In some example embodiments, a separate index may be used to maintain a list of the “unretrieved documents” in order to compare the unretrieved documents to other unretrieved documents from one or more second queries to calculate an overlap in unretrieved documents. An iterative cycle of unretrieved document comparison may be calculated to determine an increase and/or decrease of relevance of a document for a user.

In alternative example embodiments, the search selection model provides the ability to assign a static rank to each document in the document list associated with a term. This is a measure of the importance of that document (e.g., job listing) independent of any search query and is determined offline during the index building process. Using the static rank, the documents are ordered in the document lists of the index by importance, placing the most important documents for a term first in the document list. The retrieval process can then be terminated (referred to as early termination) as soon as a predetermined number of documents are obtained that match the query, not having to retrieve every document that matches the query.

In additional example embodiments, flex queries can be implemented, which include a constraint on the minimum and maximum number of documents retrieved by a particular clause of a query. Thus, when the maximum number of documents are retrieved for the clause, the flex query is “disabled” and discarded from further consideration. A query does not terminate early until the minimum number of documents are retrieved by the flex query.
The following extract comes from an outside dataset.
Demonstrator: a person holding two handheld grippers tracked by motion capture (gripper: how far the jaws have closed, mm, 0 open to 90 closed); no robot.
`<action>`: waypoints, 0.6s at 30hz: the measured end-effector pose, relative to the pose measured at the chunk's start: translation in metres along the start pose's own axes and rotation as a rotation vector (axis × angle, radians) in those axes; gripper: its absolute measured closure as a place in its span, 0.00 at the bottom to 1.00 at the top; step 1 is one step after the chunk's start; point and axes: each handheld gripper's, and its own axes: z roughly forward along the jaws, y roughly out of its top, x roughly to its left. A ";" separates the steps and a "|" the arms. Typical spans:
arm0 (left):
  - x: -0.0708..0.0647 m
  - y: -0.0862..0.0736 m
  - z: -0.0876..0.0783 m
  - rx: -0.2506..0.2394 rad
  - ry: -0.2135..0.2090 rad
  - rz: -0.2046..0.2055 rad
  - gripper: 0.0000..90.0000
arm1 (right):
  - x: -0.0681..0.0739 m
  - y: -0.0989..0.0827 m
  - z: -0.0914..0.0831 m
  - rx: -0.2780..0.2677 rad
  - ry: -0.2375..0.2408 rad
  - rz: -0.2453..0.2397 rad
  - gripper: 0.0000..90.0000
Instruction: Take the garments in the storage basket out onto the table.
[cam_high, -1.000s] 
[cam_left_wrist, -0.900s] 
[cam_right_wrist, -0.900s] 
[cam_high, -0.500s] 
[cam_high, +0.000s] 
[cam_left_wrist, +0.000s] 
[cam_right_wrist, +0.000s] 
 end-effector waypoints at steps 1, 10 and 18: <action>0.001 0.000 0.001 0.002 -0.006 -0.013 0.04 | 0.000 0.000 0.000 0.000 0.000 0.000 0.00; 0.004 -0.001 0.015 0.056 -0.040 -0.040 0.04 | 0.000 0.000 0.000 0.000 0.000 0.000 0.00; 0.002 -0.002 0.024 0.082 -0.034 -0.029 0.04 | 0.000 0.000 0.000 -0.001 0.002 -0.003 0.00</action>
For example, supposing there are 10 “good documents” in the index and the precision of the “ALL” query is measured, which retrieves all 10,000 documents from the hypothetical index. Without early termination the precision would be 10/10,000. With early termination set to 2,000 documents, the precision might be as high as 10/2,000 or as low as 0/2,000, it may depend, for example, on the static rank of the “good documents.”

Early termination works if the static rank of an entity is somewhat correlated to its final score for any query. One example benefit of early termination is improved performance. For example, scoring documents for ranking is usually an expensive operation and the fewer the documents scored the better. In other words, early termination allows more sophisticated scorers/ranking to be used. To maximize the benefit of early termination, the query rewriting process should bias the query towards retrieving the most relevant documents. It is difficult to measure precision without a search index because of hard-to-simulate search functionality, such as early termination that applies a constraint on the maximum number of documents retrieved per query. Documents with the highest static rank are retrieved first.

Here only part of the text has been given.